*** Material to process

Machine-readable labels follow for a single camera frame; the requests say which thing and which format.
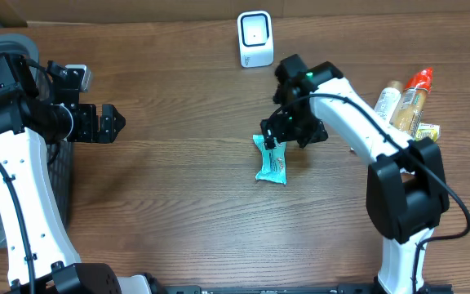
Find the teal snack packet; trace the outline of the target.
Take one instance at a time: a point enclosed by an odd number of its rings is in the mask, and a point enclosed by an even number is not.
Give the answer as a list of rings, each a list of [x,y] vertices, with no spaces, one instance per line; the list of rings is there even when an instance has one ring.
[[[266,149],[263,135],[253,135],[252,139],[262,155],[262,166],[255,179],[286,185],[286,142],[276,143],[274,149]]]

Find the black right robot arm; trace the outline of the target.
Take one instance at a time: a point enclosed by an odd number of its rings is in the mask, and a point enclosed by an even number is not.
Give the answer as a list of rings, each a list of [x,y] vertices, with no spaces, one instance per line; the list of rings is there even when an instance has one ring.
[[[260,123],[263,147],[323,142],[331,126],[367,166],[366,210],[383,237],[373,293],[425,293],[423,261],[441,215],[450,207],[441,152],[381,118],[330,62],[308,68],[298,55],[275,70],[280,107]]]

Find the green tea packet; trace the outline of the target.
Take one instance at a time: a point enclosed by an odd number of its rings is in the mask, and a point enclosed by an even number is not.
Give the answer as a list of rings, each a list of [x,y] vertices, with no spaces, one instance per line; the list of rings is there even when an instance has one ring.
[[[420,123],[415,133],[415,140],[423,140],[428,137],[433,141],[437,141],[441,135],[441,127],[436,124]]]

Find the orange spaghetti packet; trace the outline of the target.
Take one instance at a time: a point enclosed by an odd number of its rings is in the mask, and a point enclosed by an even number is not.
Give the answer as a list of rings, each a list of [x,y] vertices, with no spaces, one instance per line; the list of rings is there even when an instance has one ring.
[[[415,137],[423,107],[432,89],[433,68],[416,73],[405,85],[390,123],[399,131]]]

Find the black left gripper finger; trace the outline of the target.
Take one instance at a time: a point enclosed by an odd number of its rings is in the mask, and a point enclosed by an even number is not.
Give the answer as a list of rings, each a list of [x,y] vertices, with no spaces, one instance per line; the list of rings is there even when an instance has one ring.
[[[113,143],[118,133],[126,126],[124,118],[100,118],[99,143]]]
[[[126,119],[117,111],[114,105],[103,104],[100,121],[108,121],[111,123],[124,123]]]

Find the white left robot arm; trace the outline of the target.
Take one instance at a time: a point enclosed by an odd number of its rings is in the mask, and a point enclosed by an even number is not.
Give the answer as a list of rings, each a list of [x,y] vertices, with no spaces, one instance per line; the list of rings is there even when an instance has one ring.
[[[119,277],[109,265],[82,262],[60,218],[48,172],[49,145],[112,143],[125,118],[111,104],[80,102],[91,82],[85,65],[43,67],[47,99],[33,77],[39,68],[20,54],[0,53],[0,215],[11,291],[155,293],[147,274]]]

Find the white tube with gold cap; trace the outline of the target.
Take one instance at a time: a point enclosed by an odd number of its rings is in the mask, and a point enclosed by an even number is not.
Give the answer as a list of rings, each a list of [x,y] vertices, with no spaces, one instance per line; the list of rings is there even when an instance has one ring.
[[[403,84],[399,81],[390,81],[381,91],[375,104],[374,111],[387,123],[391,124],[401,94]]]

******

* [The problem]: Restate word for word the lines from the one holding "Find the white tube" through the last line of the listing, omitting every earlier line.

* [Solution]:
Find the white tube with gold cap; trace the outline of the target.
Take one instance at a time: a point enclosed by an odd number of its rings is in the mask, and a point enclosed by an even number is not.
Give the answer as a list of rings, each a list of [x,y] vertices, with no spaces, one instance per line; the list of rings is there even when an instance has one ring.
[[[403,84],[399,81],[390,81],[381,91],[375,104],[374,111],[387,123],[391,124],[401,94]]]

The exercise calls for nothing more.